YOUR TASK. Repeat every line below exactly, word for word.
++++ DATA SEGMENT
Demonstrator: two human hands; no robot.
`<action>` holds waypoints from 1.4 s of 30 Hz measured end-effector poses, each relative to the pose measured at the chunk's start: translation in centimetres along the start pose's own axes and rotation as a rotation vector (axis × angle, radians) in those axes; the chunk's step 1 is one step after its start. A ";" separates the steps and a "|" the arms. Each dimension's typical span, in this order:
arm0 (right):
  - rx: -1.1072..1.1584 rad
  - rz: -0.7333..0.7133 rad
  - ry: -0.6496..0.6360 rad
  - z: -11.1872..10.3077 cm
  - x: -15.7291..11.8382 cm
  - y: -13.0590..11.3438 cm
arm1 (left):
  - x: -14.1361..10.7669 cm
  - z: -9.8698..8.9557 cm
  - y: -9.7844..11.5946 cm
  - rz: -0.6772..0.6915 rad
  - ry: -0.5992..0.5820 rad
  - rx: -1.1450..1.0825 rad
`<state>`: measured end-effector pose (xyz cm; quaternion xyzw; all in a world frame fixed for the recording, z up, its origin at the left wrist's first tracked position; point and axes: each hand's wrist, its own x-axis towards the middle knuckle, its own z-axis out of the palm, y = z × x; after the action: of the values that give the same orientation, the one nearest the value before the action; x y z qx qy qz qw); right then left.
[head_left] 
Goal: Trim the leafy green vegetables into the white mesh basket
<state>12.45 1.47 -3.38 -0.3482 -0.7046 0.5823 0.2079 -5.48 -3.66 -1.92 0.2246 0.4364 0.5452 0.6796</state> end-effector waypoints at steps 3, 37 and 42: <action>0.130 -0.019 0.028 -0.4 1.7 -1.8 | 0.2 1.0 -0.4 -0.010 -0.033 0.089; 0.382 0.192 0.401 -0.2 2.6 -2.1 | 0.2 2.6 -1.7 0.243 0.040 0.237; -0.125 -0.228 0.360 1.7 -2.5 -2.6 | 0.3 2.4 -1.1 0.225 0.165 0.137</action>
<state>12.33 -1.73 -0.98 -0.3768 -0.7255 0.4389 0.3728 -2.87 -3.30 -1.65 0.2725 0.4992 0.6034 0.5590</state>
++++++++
EXPECTED ANSWER.
Demonstrator: two human hands; no robot.
`<action>` holds waypoints from 1.4 s of 30 Hz measured end-effector poses, each relative to the pose measured at the chunk's start: translation in centimetres along the start pose's own axes and rotation as a rotation vector (axis × angle, radians) in those axes; the chunk's step 1 is one step after its start. A ";" separates the steps and a "|" the arms. Each dimension's typical span, in this order:
arm0 (right):
  - rx: -1.1072..1.1584 rad
  - rz: -0.7333..0.7133 rad
  - ry: -0.6496..0.6360 rad
  - z: -11.1872..10.3077 cm
  - x: -15.7291..11.8382 cm
  - y: -13.0590..11.3438 cm
arm1 (left):
  - x: -14.1361..10.7669 cm
  - z: -9.8698..8.9557 cm
  - y: -9.7844..11.5946 cm
  - rz: -0.6772..0.6915 rad
  - ry: -0.5992..0.5820 rad
  - rx: -1.1450..1.0825 rad
`<state>`: measured end-effector pose (xyz cm; quaternion xyzw; all in a world frame fixed for the recording, z up, its origin at the left wrist's first tracked position; point and axes: each hand's wrist, its own x-axis towards the middle knuckle, its own z-axis out of the palm, y = z × x; after the action: of the values that give the same orientation, the one nearest the value before the action; x y z qx qy qz qw); right then left.
[head_left] 
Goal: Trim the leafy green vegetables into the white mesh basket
<state>12.45 1.47 -3.38 -0.3482 -0.7046 0.5823 0.2079 -5.48 -3.66 -1.92 0.2246 0.4364 0.5452 0.6796</state> end-effector waypoints at steps 3, 37 and 42: <action>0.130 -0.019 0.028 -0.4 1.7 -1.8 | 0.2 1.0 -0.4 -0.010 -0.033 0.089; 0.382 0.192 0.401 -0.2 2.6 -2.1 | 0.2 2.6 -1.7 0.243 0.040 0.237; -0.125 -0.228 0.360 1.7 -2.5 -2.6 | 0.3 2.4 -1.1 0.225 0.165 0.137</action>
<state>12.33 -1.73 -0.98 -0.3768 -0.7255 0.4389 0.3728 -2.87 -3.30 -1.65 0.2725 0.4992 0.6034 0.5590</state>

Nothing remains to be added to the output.